Farming News - Growth In Farmland Values To Slow Down
News
Growth In Farmland Values To Slow Down
The increase in UK farmland values to become the fourth highest in Europe equates, in football terms, to a rise from mid-table mediocrity to a Champions League place but the agriculturally challenging year of 2012 will act as a brake on the pace of growth, a farmland agent told a London conference on Thursday (February7).
The wet weather and difficulties faced by farmers last year has dented morale in a market that has risen steadily for several years but the best arable farms – those units able to deal with the effects of too much or too little rain – will still attract prices of £10,000 per acre or more, approximately 130 delegates heard at Strutt & Parker’s Rural Land Briefing at the Westbury Hotel.
Farm agent Mark McAndrew said UK land prices, underpinned by a historic low in supply, had risen to fourth highest in Europe, behind the Netherlands, Ireland and Denmark. He said: “It’s what in football terms you would describe as a rise from mid-table mediocrity to a Champions League place.”
He said that strong commercial arable units will continue to command premium prices but the type of soil and its ability to withstand the vagaries of the British weather will be key for any farm entering the market in 2013. He added: “We will see a slower growth in land values in the years to come. I think we have reached a plateau and I don’t think we are going to see significant changes in land values for two or three years.

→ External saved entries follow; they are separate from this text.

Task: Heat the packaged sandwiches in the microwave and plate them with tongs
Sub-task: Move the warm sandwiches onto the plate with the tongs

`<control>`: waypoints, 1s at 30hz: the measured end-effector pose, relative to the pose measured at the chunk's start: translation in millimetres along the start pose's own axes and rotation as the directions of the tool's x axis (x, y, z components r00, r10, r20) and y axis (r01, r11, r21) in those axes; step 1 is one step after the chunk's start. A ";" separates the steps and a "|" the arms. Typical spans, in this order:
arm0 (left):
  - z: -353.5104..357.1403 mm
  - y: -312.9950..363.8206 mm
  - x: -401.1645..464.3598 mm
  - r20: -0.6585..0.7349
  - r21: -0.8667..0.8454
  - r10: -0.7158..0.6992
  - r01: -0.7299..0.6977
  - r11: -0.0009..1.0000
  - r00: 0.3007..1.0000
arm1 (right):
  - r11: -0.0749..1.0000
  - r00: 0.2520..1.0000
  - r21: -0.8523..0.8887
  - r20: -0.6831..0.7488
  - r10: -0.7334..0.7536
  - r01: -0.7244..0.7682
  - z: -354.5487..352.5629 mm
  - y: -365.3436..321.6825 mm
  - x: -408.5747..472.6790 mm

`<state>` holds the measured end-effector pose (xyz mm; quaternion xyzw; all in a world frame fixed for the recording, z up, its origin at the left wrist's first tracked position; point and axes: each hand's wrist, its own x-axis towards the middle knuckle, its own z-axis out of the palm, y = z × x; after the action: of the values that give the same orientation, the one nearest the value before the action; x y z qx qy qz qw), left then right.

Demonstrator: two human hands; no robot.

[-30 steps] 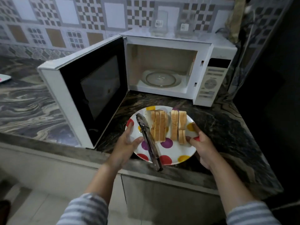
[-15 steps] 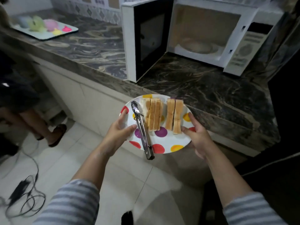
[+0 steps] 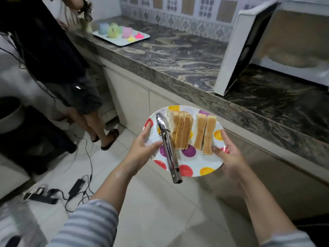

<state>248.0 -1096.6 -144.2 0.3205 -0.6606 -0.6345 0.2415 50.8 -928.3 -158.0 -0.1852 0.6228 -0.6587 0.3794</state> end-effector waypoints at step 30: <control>-93.8 54.3 362.2 0.166 0.047 0.159 -0.169 0.985 0.973 | 0.979 0.966 -0.128 -0.182 -0.182 0.160 103.5 -106.5 285.1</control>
<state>64.1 -1425.6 -114.7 0.2196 -0.7210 -0.6160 0.2290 -87.2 -1213.8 -104.7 -0.1945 0.6742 -0.6680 0.2479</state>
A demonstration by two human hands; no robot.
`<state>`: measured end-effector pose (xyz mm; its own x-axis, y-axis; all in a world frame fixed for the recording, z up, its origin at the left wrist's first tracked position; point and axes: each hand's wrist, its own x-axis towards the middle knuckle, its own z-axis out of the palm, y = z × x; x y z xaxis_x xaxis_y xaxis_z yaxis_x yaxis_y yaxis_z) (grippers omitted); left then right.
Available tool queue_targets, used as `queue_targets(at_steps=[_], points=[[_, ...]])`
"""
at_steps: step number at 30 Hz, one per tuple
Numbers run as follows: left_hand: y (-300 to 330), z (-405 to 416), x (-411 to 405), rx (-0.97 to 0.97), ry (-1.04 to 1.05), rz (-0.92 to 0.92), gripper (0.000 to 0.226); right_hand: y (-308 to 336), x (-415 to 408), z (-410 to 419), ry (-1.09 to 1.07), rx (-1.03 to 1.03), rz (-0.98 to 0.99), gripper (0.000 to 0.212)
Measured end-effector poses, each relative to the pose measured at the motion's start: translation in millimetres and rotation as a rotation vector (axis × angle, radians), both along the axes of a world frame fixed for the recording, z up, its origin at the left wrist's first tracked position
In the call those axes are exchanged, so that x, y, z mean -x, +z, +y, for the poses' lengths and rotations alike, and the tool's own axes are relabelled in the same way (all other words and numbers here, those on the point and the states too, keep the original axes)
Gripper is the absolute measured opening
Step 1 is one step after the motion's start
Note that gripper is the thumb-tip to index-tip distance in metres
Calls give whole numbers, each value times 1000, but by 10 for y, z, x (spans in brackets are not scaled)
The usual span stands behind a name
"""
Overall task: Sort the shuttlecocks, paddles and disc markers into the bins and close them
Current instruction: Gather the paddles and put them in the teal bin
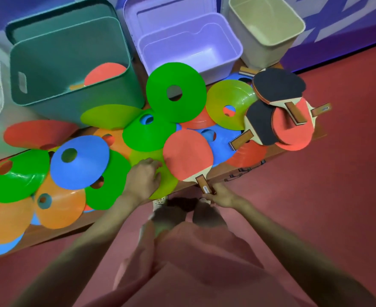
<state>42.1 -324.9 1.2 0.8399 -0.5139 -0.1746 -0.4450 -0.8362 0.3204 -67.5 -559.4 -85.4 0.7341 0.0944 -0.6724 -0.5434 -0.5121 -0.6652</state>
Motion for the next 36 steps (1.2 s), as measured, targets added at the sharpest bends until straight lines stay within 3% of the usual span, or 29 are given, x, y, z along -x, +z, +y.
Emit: queue_targets(at_steps=[6, 10, 12, 15, 20, 25, 29, 32, 36], points=[[-14, -64, 105, 100, 210, 65, 15, 416, 67, -138, -120, -177, -98, 20], [25, -241, 220, 135, 277, 248, 58, 677, 15, -195, -184, -295, -226, 11], [85, -409, 211, 360, 334, 439, 60, 801, -68, -191, -181, -334, -285, 10], [233, -753, 119, 692, 501, 603, 32, 978, -181, -195, -184, -388, -350, 11], [334, -1166, -3, 1174, 784, 826, 7, 1091, -263, -337, -183, -353, -404, 11], [318, -1448, -177, 1282, 821, 926, 15, 1146, -334, -646, -120, -104, -511, 34], [257, -1443, -238, 1270, 838, 1000, 20, 921, -405, -1275, -294, 385, -700, 19], [286, -1410, -266, 1214, 815, 976, 17, 806, -519, -1705, -500, 747, -597, 32], [390, -1372, -270, 1186, 755, 895, 14, 816, -774, -1998, -649, 922, -443, 49]])
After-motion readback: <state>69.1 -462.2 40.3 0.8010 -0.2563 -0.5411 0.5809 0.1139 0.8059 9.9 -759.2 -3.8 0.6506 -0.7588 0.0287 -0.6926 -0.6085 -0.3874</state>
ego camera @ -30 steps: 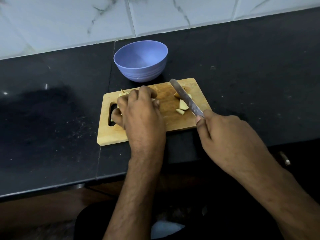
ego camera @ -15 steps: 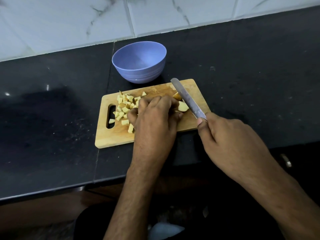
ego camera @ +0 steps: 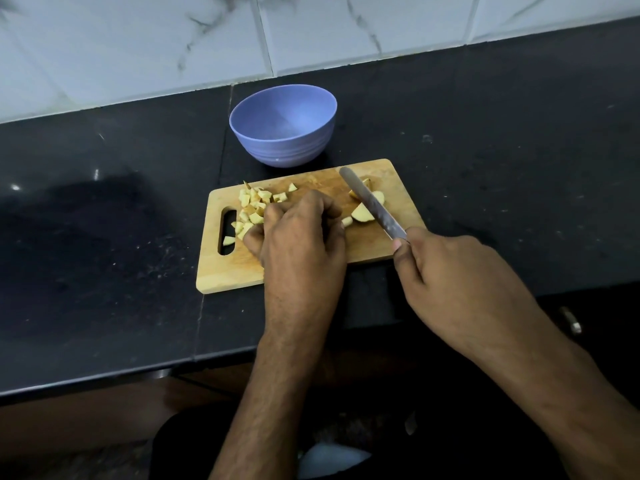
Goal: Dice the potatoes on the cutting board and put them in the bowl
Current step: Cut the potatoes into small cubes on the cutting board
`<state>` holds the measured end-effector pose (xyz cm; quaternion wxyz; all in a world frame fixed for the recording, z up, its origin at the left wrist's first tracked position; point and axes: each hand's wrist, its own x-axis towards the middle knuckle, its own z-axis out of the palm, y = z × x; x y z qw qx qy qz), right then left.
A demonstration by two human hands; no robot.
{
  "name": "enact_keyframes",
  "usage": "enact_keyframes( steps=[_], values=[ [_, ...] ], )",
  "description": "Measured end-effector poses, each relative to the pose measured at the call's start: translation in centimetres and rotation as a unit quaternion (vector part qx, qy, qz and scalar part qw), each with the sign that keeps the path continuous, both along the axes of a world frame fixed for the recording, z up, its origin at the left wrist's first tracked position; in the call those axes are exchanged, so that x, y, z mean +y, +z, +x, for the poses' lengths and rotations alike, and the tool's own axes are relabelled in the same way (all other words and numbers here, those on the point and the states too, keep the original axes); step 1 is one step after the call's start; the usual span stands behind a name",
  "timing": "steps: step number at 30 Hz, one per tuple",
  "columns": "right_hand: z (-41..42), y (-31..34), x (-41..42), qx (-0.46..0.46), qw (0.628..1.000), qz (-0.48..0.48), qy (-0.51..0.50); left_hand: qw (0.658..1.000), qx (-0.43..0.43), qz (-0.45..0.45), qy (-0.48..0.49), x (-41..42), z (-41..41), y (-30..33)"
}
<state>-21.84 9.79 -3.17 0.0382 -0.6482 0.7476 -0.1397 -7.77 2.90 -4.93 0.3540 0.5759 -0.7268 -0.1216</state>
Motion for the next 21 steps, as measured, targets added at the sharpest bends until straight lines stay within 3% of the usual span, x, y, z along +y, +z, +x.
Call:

He also described huge variants in sale prices across counties, let alone the UK, with, for example, a £4,000 an acre swing in Lincolnshire last year. “Land values vary by considerable margins and valuing land has never been more difficult. There is also a bigger gap between buyers and sellers than we’ve ever had before.”
Farmers make up the highest proportion of buyers at 46%, although investors are increasing their cut of the market and it is the investors who will pay a premium for the best in class arable farms, he said. “Farmers continue to buy land, but perhaps not surprisingly, their mood is dented following the difficult year of 2011/12 which has rolled on into the current harvest year,” said Mr McAndrew. “Farmers have got very wet recently. They are not in a great mood and they are not going to pay premium prices. Perhaps right now they are not in the mood to compete as strongly as they did a few years ago.”
Mr McAndrew also suggested that feeding the world may not be quite the problem it was made out to be and that population growth estimates could be higher than the reality. “There is no doubt that GM will have to be one of the answers but maybe it is not all about growing more and more food. The focus on waste and how we deal with it is moving up the Government agenda. In 2011, 1.3billion tonnes of food, about a third of global food production, was lost or wasted. We say that land values are rising because land is such an important commodity to provide the food that the enormous world population will require. But, actually, perhaps it already does provide the food.”